Johnstone shrink-fits into his father’s hat: the tremulous fragile George only rages whilst outside Kate’s embrace; he visibly shudders within it calling the place home.

 

But what he’s discovered mines the denouement as Chris crumbles with knowledge. Jim Bayliss talks of the light of a man’s truth going out as it is now with Chris, already has with him. That however, isn’t the most devastating discovery. Crucially too Miller lets this emerge at the end of Act Two, so it has time to play out, the neighbourhood affirming they knew all along.

 

Cauthery’s hapless Frank whose laboured horoscope unwittingly gets it right is a study in people-pleasing and a desire to make things somehow right.
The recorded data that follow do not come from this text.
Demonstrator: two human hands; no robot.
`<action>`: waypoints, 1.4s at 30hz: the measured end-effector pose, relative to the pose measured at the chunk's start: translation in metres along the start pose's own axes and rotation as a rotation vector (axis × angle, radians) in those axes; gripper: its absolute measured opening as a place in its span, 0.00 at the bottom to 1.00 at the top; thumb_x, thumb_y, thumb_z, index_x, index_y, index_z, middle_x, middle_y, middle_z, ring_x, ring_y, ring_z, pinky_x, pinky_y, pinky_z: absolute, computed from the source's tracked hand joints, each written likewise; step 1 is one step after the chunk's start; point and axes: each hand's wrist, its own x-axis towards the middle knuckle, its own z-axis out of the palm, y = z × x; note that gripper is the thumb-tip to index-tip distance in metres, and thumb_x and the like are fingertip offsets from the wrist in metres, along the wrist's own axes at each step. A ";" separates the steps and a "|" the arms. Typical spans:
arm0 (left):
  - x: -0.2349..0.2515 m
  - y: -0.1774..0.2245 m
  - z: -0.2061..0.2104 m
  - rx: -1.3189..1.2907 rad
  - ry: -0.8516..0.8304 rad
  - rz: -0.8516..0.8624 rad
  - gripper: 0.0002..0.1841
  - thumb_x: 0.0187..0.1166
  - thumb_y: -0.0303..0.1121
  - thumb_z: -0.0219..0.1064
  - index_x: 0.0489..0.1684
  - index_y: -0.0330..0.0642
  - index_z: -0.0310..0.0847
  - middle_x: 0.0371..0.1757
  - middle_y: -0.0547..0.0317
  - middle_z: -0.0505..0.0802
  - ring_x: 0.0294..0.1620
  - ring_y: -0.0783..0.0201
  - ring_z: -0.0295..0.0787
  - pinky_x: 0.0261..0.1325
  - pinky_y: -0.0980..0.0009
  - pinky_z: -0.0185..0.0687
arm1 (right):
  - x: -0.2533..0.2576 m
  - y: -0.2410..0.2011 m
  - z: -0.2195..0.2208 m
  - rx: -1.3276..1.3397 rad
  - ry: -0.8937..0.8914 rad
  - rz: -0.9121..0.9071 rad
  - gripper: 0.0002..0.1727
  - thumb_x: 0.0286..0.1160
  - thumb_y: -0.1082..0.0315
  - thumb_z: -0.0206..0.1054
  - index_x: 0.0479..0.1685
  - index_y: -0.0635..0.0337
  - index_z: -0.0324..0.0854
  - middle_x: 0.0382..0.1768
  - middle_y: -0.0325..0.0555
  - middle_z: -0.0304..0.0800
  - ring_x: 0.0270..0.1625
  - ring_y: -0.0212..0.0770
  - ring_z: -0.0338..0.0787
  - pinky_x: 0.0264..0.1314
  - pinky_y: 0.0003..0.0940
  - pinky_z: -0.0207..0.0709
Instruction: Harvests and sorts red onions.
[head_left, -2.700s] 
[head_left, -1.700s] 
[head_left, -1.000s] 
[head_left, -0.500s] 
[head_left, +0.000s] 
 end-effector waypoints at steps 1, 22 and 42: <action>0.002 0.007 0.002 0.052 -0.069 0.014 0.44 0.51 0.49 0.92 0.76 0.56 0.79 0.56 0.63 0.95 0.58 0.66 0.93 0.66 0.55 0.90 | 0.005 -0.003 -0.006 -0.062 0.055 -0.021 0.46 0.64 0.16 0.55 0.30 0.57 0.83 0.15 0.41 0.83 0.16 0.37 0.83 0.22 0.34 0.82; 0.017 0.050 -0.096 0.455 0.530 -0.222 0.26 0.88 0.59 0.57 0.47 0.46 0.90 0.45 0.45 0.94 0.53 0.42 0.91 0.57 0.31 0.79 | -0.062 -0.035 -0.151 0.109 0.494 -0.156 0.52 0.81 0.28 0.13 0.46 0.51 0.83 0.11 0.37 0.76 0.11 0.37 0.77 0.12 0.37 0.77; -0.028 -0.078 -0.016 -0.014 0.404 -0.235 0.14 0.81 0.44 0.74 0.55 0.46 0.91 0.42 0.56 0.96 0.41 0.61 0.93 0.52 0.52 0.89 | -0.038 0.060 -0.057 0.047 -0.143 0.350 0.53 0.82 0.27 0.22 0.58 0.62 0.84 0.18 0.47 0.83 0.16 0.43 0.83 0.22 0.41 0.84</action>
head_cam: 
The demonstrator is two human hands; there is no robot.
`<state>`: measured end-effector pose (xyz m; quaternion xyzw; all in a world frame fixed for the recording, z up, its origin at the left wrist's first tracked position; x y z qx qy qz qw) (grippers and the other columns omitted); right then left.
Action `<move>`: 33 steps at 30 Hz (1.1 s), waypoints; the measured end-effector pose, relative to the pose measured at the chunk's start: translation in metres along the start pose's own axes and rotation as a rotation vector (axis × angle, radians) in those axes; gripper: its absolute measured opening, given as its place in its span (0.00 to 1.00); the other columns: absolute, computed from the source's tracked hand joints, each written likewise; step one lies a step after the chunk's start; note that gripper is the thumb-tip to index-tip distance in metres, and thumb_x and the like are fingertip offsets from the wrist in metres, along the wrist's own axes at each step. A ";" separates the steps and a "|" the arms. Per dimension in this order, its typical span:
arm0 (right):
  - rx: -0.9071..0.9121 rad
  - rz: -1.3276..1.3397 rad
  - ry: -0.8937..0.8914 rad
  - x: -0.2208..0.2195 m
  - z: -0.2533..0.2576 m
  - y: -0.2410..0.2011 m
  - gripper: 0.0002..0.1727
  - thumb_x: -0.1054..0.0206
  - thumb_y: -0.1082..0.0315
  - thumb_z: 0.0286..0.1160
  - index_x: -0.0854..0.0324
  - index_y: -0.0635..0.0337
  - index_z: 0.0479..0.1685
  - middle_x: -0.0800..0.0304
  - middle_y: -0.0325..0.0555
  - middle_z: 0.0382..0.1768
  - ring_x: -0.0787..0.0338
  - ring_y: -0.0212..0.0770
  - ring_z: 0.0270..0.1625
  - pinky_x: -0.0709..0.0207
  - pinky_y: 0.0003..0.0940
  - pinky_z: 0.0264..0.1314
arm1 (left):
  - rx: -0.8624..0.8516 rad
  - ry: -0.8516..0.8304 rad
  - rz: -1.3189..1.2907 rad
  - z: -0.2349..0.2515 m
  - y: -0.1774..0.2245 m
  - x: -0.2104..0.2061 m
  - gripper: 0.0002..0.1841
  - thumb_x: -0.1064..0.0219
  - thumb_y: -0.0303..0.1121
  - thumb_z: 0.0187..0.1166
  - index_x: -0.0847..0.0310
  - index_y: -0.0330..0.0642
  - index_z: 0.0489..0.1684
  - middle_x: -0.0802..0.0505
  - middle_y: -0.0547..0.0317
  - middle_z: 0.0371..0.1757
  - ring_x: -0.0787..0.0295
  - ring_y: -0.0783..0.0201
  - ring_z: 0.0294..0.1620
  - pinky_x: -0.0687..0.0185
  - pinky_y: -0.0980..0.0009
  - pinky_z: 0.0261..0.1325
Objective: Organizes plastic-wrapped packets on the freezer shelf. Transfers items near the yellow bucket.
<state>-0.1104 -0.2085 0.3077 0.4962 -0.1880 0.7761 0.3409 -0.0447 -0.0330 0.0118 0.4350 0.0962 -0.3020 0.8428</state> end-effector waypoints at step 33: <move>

The innocent counterpart of Chris, his delusion is different only perhaps in shrunken awareness. Yet he’s a winner.

 

There’s an enchantingly blocked whoop of a turn from Archie Barnes as child Bert.

 

As in all fine productions the ending takes the audience by a gasp of surprise; afterwards the way many stay in their seats longer than normal is testament to this production’s power. But it’s the animal moan from Chris, the way Kate enfolds him and the way Ann stays frozen that lends the epilogue a new tragic depth. This production convinces you All My Sons is even greater than we know. The stone dropped casts ripples: the obvious isn’t the less potent for that.